> What is being asked
Check each line of the listing below for the string "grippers", and copy the ones that have it.

----------

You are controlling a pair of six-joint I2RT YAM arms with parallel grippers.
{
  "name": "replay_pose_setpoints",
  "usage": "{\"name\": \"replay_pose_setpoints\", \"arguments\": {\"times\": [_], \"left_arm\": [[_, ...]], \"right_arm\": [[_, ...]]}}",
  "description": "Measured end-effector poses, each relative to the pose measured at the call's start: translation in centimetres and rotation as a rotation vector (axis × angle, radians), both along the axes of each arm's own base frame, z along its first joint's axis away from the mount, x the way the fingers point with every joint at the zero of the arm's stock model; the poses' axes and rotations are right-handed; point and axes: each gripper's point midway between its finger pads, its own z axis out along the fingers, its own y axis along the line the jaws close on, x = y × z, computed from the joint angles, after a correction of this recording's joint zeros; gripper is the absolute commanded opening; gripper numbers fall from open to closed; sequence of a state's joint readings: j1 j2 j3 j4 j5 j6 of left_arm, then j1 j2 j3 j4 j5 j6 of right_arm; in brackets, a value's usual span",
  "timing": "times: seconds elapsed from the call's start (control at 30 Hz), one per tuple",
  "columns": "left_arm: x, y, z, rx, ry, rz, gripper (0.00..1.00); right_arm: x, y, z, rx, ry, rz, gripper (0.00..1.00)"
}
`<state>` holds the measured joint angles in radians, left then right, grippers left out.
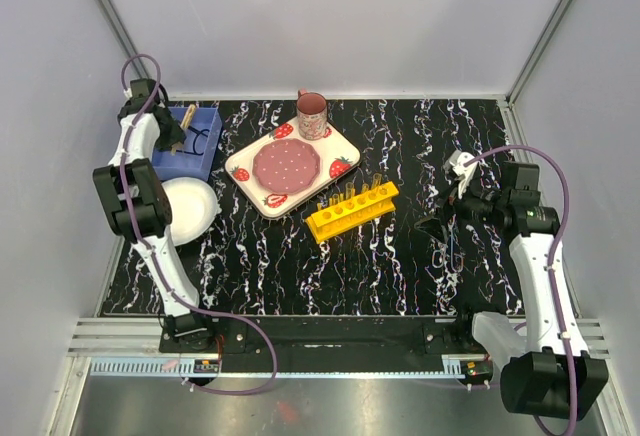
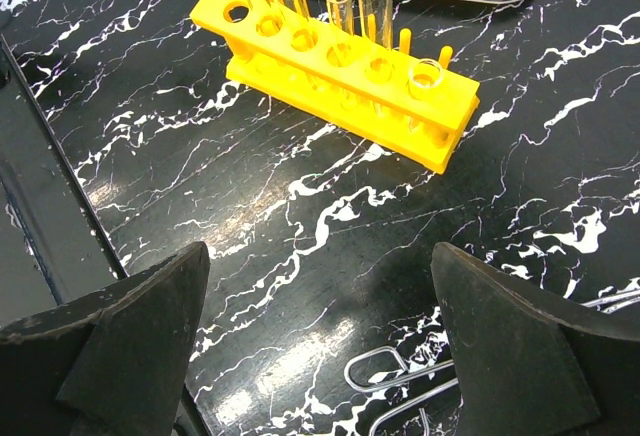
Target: Organize the chemistry lab equipment
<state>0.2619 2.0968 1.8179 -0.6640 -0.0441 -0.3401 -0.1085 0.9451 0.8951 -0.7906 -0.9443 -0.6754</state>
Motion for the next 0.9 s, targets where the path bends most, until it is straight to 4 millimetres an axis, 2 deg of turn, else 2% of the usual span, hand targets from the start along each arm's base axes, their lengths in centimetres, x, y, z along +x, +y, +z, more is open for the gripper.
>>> {"name": "replay_pose_setpoints", "arguments": {"times": [0.03, 0.07, 0.17, 0.33, 0.5, 0.73, 0.83, 0.9], "left_arm": [[-0.2, 0.0, 0.2, -0.004, -0.002, 0.000, 0.21], [-0.3, 0.0, 0.4, -0.008, -0.006, -0.004, 0.17], [-0.2, -0.3, 1.5, -0.020, -0.035, -0.023, 0.12], [-0.1, -1.0, 2.9, -0.043, -0.077, -0.058, 0.09], [-0.9, -1.6, 4.5, -0.057, -0.121, -0.074, 0.08], [-2.1, 0.7, 8.5, -0.050, -0.232, 0.010, 0.08], [-2.6, 1.7, 8.3, -0.055, -0.232, 0.039, 0.09], [-3.0, 1.9, 7.4, -0.068, -0.210, 0.049, 0.09]], "right_arm": [[0.0, -0.1, 0.0, 0.000, -0.001, -0.003, 0.98], [0.0, -0.2, 0.1, 0.000, -0.003, -0.007, 0.98], [0.1, -0.3, 0.1, 0.001, -0.004, -0.014, 0.98], [0.2, -0.5, 0.1, 0.003, -0.006, -0.022, 0.98], [0.1, -0.5, 0.3, 0.007, -0.009, -0.022, 0.98], [0.1, -0.5, 0.4, 0.011, -0.012, -0.019, 0.98], [0.0, -0.4, 0.4, 0.011, -0.015, -0.018, 0.98], [0.0, -0.4, 0.4, 0.011, -0.016, -0.018, 0.98]]}}
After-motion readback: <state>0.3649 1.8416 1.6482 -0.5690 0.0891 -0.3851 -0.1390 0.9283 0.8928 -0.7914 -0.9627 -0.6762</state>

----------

> Response
You are controlling a pair of six-joint I2RT YAM arms with parallel grippers.
`<state>` holds the measured joint angles in radians, left then right, grippers left out.

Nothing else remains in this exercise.